La lettre dit qu’il a des problèmes avec le contenu d’une déclaration de victime et son évaluation psychologique.

Son ancien partenaire de 2017 a déclaré que Stewner croyait souvent qu’il était la victime.

“Tout ce qui s’est passé dans sa vie lui est arrivé. Même quand il a tué sa femme, cela lui est arrivé”, a-t-elle déclaré.

Au moment du meurtre de 1994, il a déclaré qu’il était dans une relation de codépendance avec sa femme, et cela a déclenché son explosion violente, mais il n’avait aucune intention de la tuer.

Lorsque le juge a condamné Stewner, il a décrit le crime comme l’un des plus vicieux, brutaux et violents qu’il ait vus.


Un soutien est disponible pour toute personne touchée par la violence conjugale. Vous pouvez accéder aux services de soutien et aux ressources locales au Canada en visitant ce site Web. Si votre situation est urgente, veuillez contacter le 911 ou les services d’urgence de votre région.

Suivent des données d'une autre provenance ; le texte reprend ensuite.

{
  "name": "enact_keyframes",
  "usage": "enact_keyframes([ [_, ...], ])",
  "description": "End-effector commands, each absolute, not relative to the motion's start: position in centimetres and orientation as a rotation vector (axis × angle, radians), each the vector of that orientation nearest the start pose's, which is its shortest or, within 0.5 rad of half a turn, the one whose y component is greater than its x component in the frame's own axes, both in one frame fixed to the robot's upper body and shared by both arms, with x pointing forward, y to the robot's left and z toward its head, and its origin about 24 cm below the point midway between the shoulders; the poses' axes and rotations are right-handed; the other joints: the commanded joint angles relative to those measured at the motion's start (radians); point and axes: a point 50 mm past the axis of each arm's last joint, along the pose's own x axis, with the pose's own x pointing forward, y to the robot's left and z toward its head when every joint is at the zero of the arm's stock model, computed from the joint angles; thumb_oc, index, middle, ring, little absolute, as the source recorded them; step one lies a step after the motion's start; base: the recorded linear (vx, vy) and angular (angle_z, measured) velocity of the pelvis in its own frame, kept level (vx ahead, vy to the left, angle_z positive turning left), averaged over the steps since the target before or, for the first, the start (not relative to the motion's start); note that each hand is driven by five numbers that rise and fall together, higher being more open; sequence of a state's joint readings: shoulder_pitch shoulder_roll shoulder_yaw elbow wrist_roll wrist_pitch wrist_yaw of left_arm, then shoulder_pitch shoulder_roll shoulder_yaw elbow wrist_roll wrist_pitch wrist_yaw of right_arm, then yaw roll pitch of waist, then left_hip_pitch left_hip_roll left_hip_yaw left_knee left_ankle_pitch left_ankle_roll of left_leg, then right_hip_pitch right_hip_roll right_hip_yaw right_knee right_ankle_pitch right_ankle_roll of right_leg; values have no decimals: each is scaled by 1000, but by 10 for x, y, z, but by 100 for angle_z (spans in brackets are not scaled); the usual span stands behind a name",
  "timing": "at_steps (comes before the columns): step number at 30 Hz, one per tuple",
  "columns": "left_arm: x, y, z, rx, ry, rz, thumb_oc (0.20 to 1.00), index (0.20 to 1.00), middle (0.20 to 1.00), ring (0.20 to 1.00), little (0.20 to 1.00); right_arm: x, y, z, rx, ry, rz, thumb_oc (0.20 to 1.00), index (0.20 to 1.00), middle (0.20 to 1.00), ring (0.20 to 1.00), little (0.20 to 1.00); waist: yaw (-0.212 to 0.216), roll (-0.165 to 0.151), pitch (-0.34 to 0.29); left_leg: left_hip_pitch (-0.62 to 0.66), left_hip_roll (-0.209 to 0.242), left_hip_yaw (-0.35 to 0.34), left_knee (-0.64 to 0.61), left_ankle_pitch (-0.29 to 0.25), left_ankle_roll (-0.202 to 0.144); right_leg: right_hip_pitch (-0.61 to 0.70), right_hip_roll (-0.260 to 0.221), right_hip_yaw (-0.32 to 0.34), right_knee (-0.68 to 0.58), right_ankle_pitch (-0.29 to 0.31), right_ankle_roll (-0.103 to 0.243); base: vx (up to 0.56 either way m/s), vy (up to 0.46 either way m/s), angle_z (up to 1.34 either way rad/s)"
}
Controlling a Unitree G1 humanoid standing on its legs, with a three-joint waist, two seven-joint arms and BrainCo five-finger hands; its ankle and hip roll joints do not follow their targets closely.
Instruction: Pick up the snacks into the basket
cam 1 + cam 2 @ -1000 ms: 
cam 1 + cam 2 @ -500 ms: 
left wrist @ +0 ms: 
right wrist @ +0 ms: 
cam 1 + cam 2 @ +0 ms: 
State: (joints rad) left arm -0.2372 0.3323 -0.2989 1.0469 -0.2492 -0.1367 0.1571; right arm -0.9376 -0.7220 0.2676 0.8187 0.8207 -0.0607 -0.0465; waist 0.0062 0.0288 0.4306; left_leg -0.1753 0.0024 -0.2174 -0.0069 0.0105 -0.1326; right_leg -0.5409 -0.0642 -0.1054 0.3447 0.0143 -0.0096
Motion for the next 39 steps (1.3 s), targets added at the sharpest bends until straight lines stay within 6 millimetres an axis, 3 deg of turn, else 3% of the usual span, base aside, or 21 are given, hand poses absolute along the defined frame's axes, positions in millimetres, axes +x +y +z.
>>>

Bien que certains services de soutien en personne soient fermés en raison de la COVID-19, les lignes téléphoniques et le soutien en ligne restent disponibles pour la plupart des centres au Manitoba :

  • Ikwe Widdjiitiwin : 1-800-362-3344 (sans frais).
  • Crise Willow Place : 204-615-0311 ou 1-877-977-0007.
  • Ligne de crise provinciale : 1-877-977-0007 (sans frais).
  • Centre de ressources pour femmes de Brandon : 204-726-8632 ou 1-866-255-4432.